-- WORK TO COMPLETE --
Check each line of the records below for the string "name", then state how many lines contain it, with no other output.

-- Items from a data source --
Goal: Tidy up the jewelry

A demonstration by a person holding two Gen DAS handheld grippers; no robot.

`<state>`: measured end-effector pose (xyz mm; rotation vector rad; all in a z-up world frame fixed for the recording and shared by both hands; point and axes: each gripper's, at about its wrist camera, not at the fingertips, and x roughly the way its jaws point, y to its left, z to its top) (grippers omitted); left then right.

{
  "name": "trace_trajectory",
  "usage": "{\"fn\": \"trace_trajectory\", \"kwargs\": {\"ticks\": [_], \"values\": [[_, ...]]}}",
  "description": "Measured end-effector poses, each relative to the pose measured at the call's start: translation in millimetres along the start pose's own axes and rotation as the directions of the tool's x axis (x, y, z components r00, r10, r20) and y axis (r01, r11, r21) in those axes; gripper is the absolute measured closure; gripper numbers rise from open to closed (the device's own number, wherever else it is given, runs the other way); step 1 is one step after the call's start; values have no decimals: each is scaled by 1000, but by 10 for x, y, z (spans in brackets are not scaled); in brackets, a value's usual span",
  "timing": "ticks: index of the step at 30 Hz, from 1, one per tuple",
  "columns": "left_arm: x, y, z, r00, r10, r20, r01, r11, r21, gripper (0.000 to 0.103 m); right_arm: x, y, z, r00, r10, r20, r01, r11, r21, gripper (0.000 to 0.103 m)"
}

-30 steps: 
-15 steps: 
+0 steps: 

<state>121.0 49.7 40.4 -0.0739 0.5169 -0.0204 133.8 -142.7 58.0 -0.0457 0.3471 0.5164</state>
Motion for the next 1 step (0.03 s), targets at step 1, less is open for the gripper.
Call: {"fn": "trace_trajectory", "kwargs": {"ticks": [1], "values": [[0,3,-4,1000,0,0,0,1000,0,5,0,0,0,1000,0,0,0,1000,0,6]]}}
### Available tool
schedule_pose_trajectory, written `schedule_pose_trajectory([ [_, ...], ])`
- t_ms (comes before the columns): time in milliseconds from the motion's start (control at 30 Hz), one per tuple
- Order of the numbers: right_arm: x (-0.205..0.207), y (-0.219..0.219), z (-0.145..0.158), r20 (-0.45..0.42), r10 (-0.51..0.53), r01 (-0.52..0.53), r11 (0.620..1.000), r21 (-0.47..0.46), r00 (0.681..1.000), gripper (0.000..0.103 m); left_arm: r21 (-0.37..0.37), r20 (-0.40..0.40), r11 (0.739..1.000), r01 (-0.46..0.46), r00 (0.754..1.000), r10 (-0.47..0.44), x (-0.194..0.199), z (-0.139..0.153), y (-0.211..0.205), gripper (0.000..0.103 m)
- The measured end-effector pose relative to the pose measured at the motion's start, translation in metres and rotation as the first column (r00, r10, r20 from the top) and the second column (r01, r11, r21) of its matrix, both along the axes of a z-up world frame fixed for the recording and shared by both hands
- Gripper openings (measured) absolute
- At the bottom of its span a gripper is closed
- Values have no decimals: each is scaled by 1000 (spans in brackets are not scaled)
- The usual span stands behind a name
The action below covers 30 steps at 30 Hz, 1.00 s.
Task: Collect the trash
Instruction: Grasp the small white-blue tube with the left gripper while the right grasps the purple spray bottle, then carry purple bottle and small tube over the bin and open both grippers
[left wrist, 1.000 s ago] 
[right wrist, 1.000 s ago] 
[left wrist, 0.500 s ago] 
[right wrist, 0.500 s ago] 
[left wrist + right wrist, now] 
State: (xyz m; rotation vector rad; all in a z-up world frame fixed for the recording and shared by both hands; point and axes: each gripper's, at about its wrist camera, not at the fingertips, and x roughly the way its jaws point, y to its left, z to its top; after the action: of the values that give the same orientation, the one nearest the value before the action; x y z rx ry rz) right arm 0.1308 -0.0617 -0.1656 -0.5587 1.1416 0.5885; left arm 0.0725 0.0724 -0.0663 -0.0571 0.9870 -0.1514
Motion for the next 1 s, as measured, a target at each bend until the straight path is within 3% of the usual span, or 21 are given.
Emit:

-- WRITTEN ANSWER --
2